Meeting Sister Deirdre Byrne: Something out of the Ordinary


By Robbin Laird

I have met a wide range of people throughout my travels during my lifetime and have learned a great deal from individuals in politics, academia, the military, governments, and journalism. And through my friendship with Ed Timperlake, I have certainly met folks I would not have otherwise met.

So when Ed suggested that he had recently met a Catholic nun who had served as an Army doctor in Afghanistan, I of course had to follow up with him and to meet with her. But I did not know what to expect, especially as a life-time Protestant headed for a meeting in a convent.

As we drove through Washington DC to reach the convent of Little Workers of the Sacred Hearts, I was open to a new experience but not at all certain how to approach the meeting and encouraged Ed to lead the conversation.

Our time at the convent was special. I am used to dealing with persons focused on power and policy – this was not Sister Byrne’s perspective at all. It was about helping those in need and in distress, but she did so from a vantage point that was more like Hawkeye Pierce than what I imagined a nun would be like.

What we experienced was a woman who has experienced an odyssey for her life, not a simple professional progression. She focused on how she has been guided by God in making her choices in life and I very much respect that but also think that she was challenging God to create those options as well.

Her story is a fascinating one. She is one of eight children born into a McLean Virginia family. McLean is like the bullpen of power in DC politics. Her odyssey has taken her in many parts of the world serving the disadvantaged and helping soldiers in combat zones as an Army doctor. Her global knowledge has been gained through ways in which the typical inside the beltway straphanger would never know and it provides an important corrective to the narrative.
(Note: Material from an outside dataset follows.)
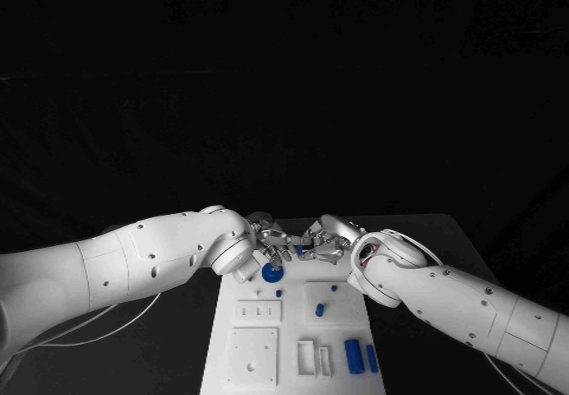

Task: Assemble the parts on the task board

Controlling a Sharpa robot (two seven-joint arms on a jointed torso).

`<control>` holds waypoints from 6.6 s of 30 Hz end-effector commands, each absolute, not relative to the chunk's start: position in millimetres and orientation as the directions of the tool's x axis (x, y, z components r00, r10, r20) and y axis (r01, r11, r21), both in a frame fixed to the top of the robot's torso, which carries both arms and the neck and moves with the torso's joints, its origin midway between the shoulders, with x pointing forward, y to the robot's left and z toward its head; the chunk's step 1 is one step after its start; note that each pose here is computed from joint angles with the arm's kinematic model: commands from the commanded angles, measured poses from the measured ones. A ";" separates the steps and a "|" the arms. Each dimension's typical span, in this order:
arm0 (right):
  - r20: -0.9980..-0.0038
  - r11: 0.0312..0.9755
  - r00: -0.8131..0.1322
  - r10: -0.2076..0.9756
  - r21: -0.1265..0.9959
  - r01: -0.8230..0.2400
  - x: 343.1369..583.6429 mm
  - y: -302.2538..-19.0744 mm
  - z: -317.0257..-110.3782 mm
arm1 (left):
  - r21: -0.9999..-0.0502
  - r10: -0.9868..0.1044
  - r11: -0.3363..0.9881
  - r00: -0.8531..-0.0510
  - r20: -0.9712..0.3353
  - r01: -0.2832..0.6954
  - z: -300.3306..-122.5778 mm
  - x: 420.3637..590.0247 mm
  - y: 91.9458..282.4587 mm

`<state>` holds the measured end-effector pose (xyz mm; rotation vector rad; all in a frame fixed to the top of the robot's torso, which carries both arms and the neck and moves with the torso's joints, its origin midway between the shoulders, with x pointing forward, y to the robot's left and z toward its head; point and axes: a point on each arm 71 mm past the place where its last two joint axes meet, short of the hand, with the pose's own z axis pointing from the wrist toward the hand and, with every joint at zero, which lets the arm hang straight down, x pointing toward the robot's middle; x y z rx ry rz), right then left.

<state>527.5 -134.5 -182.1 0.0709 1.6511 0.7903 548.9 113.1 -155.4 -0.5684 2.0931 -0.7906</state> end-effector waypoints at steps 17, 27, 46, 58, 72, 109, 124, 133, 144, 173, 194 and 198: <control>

She entered the Army as a way to pay for her medical studies but also to serve her country which she has done in many ways. She experienced in Sudan an evil regime repressing her people. Evil is a real force in our world, and is not just about geopolitics.
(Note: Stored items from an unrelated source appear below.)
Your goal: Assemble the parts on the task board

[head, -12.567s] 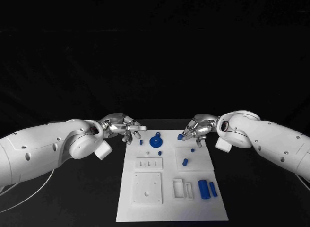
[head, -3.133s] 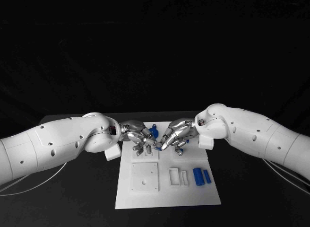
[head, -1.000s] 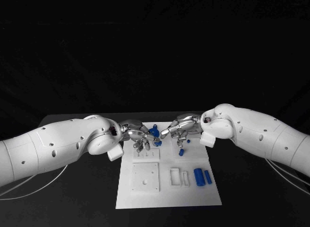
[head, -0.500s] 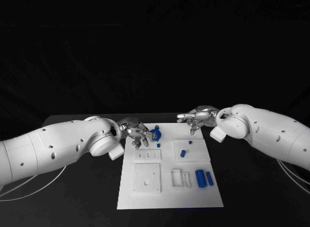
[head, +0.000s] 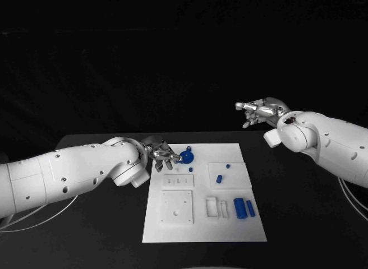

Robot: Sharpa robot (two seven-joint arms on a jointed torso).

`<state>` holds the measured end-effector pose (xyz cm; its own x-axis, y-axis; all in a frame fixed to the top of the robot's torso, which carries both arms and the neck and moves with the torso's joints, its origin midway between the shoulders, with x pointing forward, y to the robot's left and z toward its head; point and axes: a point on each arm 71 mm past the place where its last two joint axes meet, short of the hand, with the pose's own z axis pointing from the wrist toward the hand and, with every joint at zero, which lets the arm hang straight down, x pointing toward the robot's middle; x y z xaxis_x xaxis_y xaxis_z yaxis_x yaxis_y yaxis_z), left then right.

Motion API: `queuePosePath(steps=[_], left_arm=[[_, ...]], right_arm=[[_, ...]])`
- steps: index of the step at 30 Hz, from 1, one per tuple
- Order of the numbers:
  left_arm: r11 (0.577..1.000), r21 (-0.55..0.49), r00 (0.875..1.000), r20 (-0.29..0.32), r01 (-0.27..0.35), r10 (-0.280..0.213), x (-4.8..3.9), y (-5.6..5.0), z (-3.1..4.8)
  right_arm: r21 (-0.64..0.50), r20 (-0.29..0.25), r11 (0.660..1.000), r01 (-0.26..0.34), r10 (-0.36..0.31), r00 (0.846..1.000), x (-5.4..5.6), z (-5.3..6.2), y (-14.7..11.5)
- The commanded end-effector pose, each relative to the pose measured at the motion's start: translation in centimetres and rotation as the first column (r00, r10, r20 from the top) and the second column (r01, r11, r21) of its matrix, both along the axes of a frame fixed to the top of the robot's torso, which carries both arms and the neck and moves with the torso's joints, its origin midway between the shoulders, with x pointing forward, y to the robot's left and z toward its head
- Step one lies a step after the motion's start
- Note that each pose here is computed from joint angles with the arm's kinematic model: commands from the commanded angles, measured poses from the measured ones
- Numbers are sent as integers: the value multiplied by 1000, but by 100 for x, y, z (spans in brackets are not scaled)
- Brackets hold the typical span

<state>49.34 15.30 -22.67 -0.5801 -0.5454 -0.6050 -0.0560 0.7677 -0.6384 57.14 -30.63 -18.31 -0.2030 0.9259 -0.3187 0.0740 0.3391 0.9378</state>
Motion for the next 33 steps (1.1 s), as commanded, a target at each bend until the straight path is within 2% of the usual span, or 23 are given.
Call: queuePosePath(steps=[1,5,12,23,33], left_arm=[[992,92,994,67,-92,86,0,44,-39],[985,107,989,74,-133,126,-11,60,-129],[980,119,986,63,-159,152,-40,42,-252],[979,128,988,22,-158,156,-115,-76,-461],[981,134,990,-13,-138,141,-151,-169,-583]], right_arm=[[-17,144,997,80,-76,987,40,114,-42],[-9,179,995,96,-93,979,94,156,-13],[0,209,995,102,-100,973,164,161,83],[15,235,996,85,-86,968,242,147,272],[22,289,999,39,-43,956,272,165,394]])
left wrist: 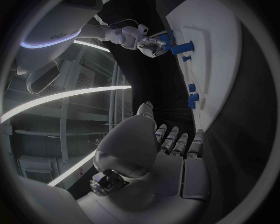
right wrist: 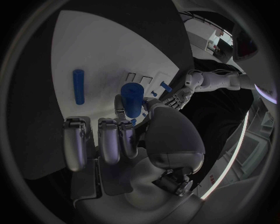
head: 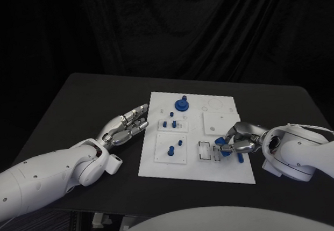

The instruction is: Assemble the parts on the task board

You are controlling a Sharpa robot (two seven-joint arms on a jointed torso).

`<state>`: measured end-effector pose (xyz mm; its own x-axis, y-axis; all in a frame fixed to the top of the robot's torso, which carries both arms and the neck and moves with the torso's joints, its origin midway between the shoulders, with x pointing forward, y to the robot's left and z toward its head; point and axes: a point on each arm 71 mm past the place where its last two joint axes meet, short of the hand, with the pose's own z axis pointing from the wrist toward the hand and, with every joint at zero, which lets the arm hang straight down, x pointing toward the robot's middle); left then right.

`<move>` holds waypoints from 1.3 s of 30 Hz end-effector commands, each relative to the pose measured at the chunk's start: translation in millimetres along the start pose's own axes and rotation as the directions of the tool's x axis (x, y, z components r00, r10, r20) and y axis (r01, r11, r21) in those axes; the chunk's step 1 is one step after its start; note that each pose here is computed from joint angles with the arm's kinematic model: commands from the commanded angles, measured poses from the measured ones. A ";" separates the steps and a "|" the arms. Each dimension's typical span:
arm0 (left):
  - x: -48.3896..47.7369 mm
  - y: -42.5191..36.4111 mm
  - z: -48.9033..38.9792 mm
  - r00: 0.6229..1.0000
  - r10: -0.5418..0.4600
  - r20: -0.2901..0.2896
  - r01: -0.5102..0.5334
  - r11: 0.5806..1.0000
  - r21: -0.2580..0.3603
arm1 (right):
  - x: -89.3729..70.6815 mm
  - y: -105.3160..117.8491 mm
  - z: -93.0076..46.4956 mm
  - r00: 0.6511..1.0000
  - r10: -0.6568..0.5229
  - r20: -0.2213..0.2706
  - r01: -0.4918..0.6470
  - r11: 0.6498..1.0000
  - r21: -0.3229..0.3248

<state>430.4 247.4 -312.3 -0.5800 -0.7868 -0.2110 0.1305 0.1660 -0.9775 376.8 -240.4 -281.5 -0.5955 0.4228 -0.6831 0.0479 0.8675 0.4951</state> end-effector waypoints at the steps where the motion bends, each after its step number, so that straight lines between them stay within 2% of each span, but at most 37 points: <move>1: 2.0 -4.8 0.5 1.000 -0.013 -0.008 0.013 0.998 0.069 | 6.8 -3.8 0.7 0.977 0.192 -0.093 -0.184 0.979 0.092; 5: 2.2 -4.7 0.8 1.000 -0.013 -0.008 0.013 0.998 0.069 | 10.4 -2.8 2.5 0.964 0.229 -0.135 -0.213 0.970 0.119; 11: 2.9 -4.6 1.8 1.000 -0.013 -0.010 0.014 0.997 0.070 | 12.7 -1.7 6.9 0.956 0.245 -0.159 -0.224 0.964 0.141; 29: 3.2 -4.0 2.7 1.000 -0.014 -0.012 0.015 0.997 0.069 | 12.8 9.1 17.1 0.958 0.254 -0.134 -0.244 0.966 0.087; 39: 3.5 -3.6 3.0 1.000 -0.015 -0.014 0.016 0.998 0.068 | 16.1 12.5 19.4 0.956 0.243 -0.163 -0.231 0.969 0.087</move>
<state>431.9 244.9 -313.5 -0.5839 -0.7843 -0.2096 0.1299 0.1646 -0.9778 382.3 -217.8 -297.2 -0.6862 0.5728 -0.4484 0.2550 0.7667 0.5892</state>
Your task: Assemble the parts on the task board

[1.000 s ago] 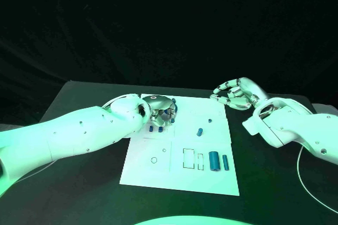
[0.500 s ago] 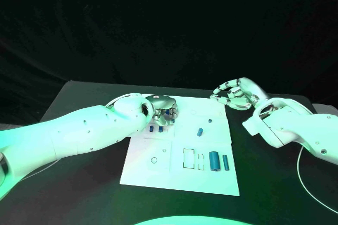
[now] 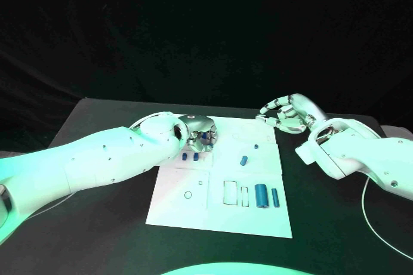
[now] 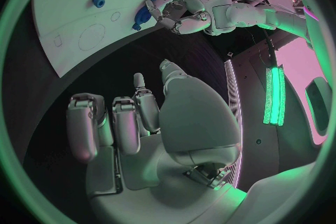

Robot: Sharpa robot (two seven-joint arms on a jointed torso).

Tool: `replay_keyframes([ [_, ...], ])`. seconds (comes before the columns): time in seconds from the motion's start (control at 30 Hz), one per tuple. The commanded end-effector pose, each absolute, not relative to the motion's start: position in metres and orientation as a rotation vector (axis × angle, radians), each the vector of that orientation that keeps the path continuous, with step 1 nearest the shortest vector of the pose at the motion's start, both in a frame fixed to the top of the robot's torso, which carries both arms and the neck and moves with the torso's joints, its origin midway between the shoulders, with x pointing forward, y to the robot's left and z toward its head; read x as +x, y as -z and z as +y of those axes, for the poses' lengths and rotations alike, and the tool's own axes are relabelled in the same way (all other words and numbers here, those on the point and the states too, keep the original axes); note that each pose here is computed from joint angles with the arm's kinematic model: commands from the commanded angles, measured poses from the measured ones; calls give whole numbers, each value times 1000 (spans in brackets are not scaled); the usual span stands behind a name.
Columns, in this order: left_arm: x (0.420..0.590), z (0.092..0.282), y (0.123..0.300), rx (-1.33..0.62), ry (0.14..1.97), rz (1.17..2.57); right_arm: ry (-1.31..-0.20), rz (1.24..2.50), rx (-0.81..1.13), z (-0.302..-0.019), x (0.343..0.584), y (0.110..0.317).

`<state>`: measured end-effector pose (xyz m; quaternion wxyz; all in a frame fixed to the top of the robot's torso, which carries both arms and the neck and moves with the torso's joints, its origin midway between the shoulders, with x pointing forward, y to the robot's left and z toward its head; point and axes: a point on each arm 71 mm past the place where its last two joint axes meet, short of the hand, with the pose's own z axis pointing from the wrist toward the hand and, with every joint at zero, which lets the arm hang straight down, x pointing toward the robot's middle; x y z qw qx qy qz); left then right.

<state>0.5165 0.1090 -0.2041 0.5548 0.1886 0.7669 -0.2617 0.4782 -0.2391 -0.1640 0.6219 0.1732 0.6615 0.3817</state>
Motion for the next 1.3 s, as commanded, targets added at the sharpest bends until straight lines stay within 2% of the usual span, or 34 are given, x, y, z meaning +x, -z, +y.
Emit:
replay_keyframes([
  [0.03,515,111,215,450,581,1885,-886,1530,385,-237,478,165],
  [0.37,516,112,215,442,579,1884,-886,1530,384,-237,478,165],
  [0.77,514,115,208,388,649,1822,-886,1529,384,-237,478,165],
  [1.3,508,151,179,268,705,1731,-879,1524,389,-241,478,164],
])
I will relate two aspects of what she told us which reflects her approach and her work.

The first involves September 11th and its aftermath. She arrived in New York City on September 10, 2001. When the attack on the twin towers occurred, as a doctor she was taken to Saint Lukes to help with casualties but when this need became less urgent than helping the firefighters at the Twin Towers, she went with other sisters to provide food and water to the firefighters on the scene.
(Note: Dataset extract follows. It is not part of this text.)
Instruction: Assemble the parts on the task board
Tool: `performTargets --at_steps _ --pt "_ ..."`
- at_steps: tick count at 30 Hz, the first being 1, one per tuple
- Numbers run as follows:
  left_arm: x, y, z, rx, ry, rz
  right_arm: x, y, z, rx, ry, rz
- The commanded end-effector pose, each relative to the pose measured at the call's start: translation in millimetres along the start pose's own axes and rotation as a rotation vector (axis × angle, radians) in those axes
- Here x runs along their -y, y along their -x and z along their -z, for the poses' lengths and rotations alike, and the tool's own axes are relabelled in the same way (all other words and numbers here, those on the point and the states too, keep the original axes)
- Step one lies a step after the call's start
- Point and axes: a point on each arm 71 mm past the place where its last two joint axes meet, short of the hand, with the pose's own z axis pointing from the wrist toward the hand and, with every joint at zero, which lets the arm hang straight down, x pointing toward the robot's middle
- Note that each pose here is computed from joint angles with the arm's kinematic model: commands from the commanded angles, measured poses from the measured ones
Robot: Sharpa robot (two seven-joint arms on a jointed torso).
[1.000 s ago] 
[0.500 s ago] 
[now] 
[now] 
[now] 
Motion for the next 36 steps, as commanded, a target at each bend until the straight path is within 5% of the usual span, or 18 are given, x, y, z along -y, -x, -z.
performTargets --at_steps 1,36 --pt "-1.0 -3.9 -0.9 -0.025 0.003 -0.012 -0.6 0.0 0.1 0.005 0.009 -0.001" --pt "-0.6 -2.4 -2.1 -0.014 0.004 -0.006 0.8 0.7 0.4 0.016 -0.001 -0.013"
She decided to help in the fight against global terrorism by serving as an Army surgeon in Afghanistan in a medical facility near the Pakistan border. There she provided medical support to those who needed it. She wanted to serve her country and God at the same time.

The second involved her medical work in Washington DC where she became involved in the medical treatment of Mother Theresa and of Cardinal Hickey, both famous persons. But in telling her association with them, her narrative was not the typical I-focused narrative one gets among the Washington elite, it was about what she learned from them.

In short, it was an experience I will always remember of one who serves but one who affects those around them while she does so. And something which you don’t have to be a Catholic to admire.